## [Data records]

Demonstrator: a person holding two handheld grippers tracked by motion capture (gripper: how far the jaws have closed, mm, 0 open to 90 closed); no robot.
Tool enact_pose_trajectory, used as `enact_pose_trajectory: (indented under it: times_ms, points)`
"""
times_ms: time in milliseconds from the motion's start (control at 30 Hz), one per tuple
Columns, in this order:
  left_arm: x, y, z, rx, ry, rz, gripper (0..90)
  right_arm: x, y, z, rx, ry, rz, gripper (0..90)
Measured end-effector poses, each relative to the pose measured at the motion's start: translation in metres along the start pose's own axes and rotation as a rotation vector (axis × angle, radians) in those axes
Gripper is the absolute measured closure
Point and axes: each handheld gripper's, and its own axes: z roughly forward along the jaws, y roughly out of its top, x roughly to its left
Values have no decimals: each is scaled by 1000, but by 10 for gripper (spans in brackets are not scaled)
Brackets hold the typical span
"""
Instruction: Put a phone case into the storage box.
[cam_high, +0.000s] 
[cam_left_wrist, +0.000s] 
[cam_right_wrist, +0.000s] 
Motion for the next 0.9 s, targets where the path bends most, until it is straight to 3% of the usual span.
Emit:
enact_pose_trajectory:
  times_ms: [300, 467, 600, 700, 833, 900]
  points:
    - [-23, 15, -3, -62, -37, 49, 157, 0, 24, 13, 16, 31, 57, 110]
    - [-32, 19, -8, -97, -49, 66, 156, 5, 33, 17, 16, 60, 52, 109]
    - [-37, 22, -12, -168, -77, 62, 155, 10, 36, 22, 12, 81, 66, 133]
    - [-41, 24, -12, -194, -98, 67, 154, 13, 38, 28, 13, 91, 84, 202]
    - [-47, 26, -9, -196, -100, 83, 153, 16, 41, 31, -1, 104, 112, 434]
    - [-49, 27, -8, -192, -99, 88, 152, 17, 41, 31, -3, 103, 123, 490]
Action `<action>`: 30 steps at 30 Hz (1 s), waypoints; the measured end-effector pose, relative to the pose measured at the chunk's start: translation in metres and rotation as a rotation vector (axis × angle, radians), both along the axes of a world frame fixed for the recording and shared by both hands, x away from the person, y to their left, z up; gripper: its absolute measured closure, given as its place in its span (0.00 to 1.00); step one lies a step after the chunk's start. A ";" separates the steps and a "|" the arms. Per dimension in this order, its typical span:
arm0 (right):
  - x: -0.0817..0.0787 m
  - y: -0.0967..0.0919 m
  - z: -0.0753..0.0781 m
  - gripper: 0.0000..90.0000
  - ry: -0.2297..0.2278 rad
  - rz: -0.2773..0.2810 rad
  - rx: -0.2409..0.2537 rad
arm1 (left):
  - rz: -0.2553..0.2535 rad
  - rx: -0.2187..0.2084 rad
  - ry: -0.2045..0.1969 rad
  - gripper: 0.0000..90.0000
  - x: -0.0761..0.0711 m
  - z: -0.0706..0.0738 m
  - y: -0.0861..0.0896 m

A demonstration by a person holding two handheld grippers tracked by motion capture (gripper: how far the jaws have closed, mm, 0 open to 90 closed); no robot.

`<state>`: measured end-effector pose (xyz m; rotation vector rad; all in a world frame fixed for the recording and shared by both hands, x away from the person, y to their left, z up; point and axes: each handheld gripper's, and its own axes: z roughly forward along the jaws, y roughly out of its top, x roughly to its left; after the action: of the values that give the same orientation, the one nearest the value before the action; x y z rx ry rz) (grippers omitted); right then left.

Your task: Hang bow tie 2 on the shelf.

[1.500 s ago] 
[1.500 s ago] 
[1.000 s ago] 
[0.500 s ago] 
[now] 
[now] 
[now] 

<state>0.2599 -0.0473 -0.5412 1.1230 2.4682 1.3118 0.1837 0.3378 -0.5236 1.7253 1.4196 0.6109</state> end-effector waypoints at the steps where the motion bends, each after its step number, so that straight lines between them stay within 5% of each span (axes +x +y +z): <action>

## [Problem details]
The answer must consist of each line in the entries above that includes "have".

## [Response area]
Demonstrator: a person holding two handheld grippers tracked by motion capture (gripper: how far the jaws have closed, mm, 0 open to 90 closed); no robot.
Values have no decimals: each is scaled by 1000, but by 10 for gripper (spans in brackets are not scaled)
A demonstration by a person holding two handheld grippers tracked by motion capture (gripper: how far the jaws have closed, mm, 0 open to 90 closed); no robot.

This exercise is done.